Marchés

Hors-série PGC SIAL - Octobre 2015

HORS-SÉRIE Tous perdants !

C’est « la » question que se posent aujourd’hui tous les acteurs de la grande consommation. La guerre des prix qui sévit violemment depuis deux ans va t-elle se poursuivre, ou l’heure de la trêve a-t-elle enfin sonné ? « Nous sommes tous conscients que cela ne peut plus durer, qu’on est au bout d’un système qui est destructeur de valeur pour l’ensemble des parties », lance, en guise de début de réponse, l’un d’entre eux. De fait, après 1 milliard l’an passé, 600 millions d’euros se sont encore « envolés » sur le premier semestre 2015 des tiroirs-caisses des distributeurs sous le seul effet de cette bataille des étiquettes. Qui n’a épargné – rappelons-le – aucun secteur des PGC, et touché même très durement certains d’entre eux, comme le DPH, qui accuse une sévère dévalorisation. Et ce sans compter les coupes budgétaires opérées par les uns et les autres sur les investissements publicitaires ou les effectifs ! Bref, tout le monde a le sentiment d’être pris au piège et, le problème, c’est que personne ne sait comment en sortir.
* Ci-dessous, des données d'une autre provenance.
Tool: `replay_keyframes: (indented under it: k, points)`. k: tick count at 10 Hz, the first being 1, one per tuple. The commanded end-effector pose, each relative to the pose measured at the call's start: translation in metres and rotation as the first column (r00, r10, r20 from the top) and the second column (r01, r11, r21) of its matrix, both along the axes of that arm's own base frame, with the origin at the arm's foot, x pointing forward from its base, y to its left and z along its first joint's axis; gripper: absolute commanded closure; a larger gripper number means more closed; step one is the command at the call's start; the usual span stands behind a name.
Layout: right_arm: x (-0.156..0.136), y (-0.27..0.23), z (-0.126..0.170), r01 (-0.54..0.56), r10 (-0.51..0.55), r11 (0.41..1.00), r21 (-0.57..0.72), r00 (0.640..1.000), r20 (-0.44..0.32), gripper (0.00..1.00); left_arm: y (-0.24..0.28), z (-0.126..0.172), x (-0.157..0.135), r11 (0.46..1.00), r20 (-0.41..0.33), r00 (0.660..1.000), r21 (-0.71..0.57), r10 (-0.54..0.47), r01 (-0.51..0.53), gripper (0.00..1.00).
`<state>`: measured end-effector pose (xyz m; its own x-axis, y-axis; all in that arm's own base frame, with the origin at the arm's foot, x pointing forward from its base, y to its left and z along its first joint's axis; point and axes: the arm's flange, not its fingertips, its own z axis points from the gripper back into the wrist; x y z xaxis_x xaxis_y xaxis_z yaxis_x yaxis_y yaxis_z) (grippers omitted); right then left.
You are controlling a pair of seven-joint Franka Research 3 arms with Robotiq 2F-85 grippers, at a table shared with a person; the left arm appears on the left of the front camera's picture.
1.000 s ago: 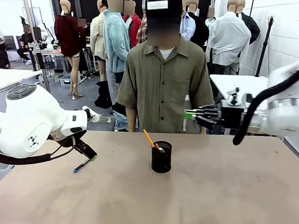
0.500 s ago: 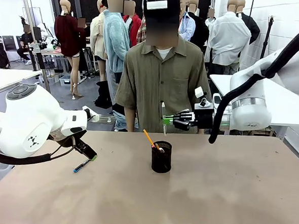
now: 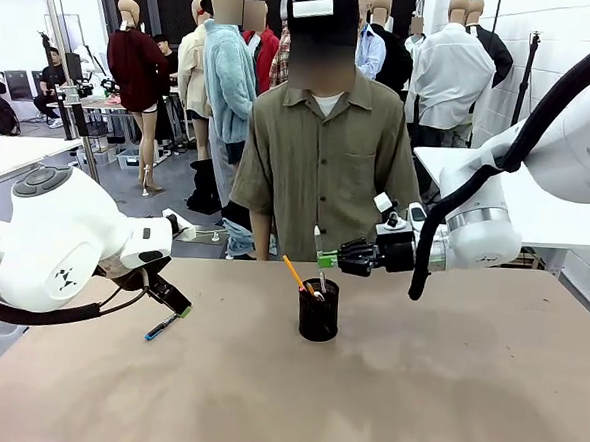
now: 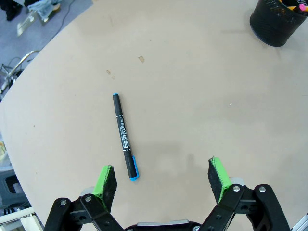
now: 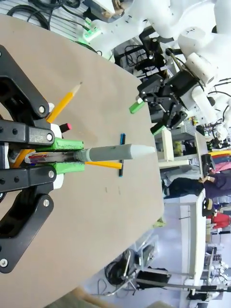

Dès lors, ce souhait d’apaisement partagé à la fois par les industriels, les distributeurs et même la puissance publique, comme l’a souligné lui-même Emmanuel Macron, ministre de l’Économie, lors du congrès Négociations commerciales organisé par LSA le 7 octobre, est-il sur le point de se réaliser ? Pour tenter d’y répondre, tournons-nous vers des éléments purement objectifs, les chiffres. Censées donner le la pour les prochains mois, les données de septembre étaient logiquement attendues avec impatience. Or, selon Iri, après le léger rebond – le premier depuis deux ans – enregistré sur juillet puis sur août, mauvaise nouvelle, les prix des PGC ont renoué avec la déflation, mais – c’est la bonne nouvelle – à un niveau faible (- 0,18 %). Soit deux fois moins qu’à la même période en 2014 et 2013 (- 0,40 %). « Des résultats qui semblent indiquer une accalmie relative de la guerre des prix », souligne Iri (lire interview page 6). Avant de préciser « qu’il convient, bien entendu, de faire oeuvre de prudence ».

Prudents, tous les acteurs le sont, naturellement. D’abord parce, que si les panélistes s’accordent à penser qu’on a atteint un point d’inflexion, la déflation reste bel et bien la règle. Ensuite car, à un an, la baisse des prix se fixe toujours à un niveau élevé, soit - 1 %, et jusqu’à - 4,5 % pour les grandes marques. Enfin parce que, d’après nos informations, les premières demandes de tarifs transmises aux industriels de certains secteurs comme les conserves de légumes, mais pas seulement, font état d’une pression toujours aussi forte, du moins de la part de certaines enseignes – toujours les mêmes…

Difficile, dans ces conditions, d’être ultra-optimistes. Ce qui est sûr, c’est que même si certains argueront qu’il ne s’agit que de déclarations d’intention, la volonté, non seulement de sortir de cette guerre qui n’a fait que des perdants, mais aussi d’ouvrir un nouveau chapitre des relations commerciales davantage gagnant-gagnant, semble là. Et c’est, quoi qu’on en pense, un bon début. Sachant qu’il sera bien temps, ensuite, de revenir à la réalité des box et du commerce.